Я подал ему письмо, всем сердцем призывая Великую Мать помочь мне внести мир и облегчение в сердце художника. Душа моя, мои внутренние очи духа, как и внешние мои глаза, были так полны обликом Великой Матери, Ее атмосферой живой Радости, что, подавая пакет, я жил у Ее ног, моля Ее стать заступницей и оправданием печали этого человека, талант которого сквозил во всех его движениях, как горящий внутри мраморной вазы светильник.
— Спасибо за письмо и за то доброжелательство, с которым оно подано.
Он пожал мне руку, и от его пожатия волна теплоты еще больше прилила к моему сердцу, я был тронут, что Грегор почувствовал несущуюся к нему любовь и ответил на нее.
— Какая радость! Ты здесь, отец, редкостный гость, и даже со спутниками! Оглянувшись на раздавшийся сзади меня голос, я увидел человека среднего роста, одетого так же, как Грегор, слегка напоминавшего его родственным сходством в лице, но совершенно разнившегося фигурой, волосами, манерами и движениями. Он весь был сплошной темперамент. И речь его была быстрой, слова сыпались четко, точно скороговорка. Все его члены были точно ртутью налиты. Но вместе с тем суетливости в нем не было. Каждое движение было точно, ловко. Бросалось в глаза, что у этого человека был совсем особенный глазомер, то он нигде не споткнется, ничего в своей стремительности не заденет, а, наоборот, может и умеет сделать на практике все, о чем думает и чего хочет. Человек поднялся на террасу, Раданда обнял его.
— Тебя, Василион, без горшка с цветком увидеть трудно.

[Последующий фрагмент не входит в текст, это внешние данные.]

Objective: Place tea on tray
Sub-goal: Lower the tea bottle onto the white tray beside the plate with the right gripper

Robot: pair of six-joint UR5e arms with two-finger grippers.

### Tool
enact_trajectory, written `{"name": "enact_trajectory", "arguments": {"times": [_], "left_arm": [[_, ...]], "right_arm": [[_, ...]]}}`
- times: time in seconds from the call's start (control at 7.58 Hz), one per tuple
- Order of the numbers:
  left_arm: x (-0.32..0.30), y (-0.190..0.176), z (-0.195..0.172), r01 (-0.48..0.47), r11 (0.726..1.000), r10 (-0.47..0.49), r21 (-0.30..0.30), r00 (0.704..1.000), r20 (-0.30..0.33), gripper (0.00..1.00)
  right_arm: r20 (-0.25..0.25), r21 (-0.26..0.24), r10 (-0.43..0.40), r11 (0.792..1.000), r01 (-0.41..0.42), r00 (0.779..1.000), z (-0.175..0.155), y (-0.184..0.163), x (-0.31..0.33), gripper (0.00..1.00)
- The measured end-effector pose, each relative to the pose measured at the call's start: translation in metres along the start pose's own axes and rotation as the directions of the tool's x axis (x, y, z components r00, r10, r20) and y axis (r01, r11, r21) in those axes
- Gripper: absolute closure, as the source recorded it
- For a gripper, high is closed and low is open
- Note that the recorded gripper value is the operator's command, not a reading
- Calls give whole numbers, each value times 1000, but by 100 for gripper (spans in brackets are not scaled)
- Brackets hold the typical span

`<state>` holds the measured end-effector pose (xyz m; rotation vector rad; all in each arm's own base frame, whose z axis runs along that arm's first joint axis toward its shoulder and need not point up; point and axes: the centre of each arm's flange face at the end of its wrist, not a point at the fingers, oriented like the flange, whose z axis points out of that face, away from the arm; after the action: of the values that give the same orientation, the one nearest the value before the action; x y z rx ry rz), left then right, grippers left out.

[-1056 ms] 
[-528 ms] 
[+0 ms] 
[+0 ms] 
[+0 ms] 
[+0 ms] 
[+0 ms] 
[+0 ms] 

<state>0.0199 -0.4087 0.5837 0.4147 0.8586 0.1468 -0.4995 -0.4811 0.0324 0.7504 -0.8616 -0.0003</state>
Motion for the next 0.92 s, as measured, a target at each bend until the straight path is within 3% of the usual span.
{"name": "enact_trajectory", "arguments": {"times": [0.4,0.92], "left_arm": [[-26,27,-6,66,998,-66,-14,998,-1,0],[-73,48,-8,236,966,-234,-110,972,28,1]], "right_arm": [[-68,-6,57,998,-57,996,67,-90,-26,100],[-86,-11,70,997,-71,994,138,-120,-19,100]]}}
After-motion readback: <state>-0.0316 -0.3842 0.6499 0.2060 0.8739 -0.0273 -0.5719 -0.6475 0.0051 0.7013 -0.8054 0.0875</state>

— Да ты посмотри, отец, что за цветок! — поднося к глазам Раданды горшок с прелестным розовым цветком, сыпал словами Василион. — В последний раз, когда Дартан был здесь, он привез мне два жалких цветочка этого вида. С таким трудом я вывел эти горные лилии в оранжерее оазиса, а без меня никто не смог их там разводить. Я не надеялся вывести их вновь здесь, и вот, посмотри, что за чудо природы. Что за цвет, розовый, переливчатый! Что за радужное сияние! Ведь это будто из розового и белого жемчуга божественная рука вырезала цветы. Этакая красота. — Василион высоко вверх поднял руку с горшком. — Грегор, первая проба этого цветка, воспроизведенного на чашках, — отцу и его сегодняшним спутникам.
О, как я буду стараться, дорогой отец, чтобы цветочек на чашке казался живым и отливал своим радужным жемчугом.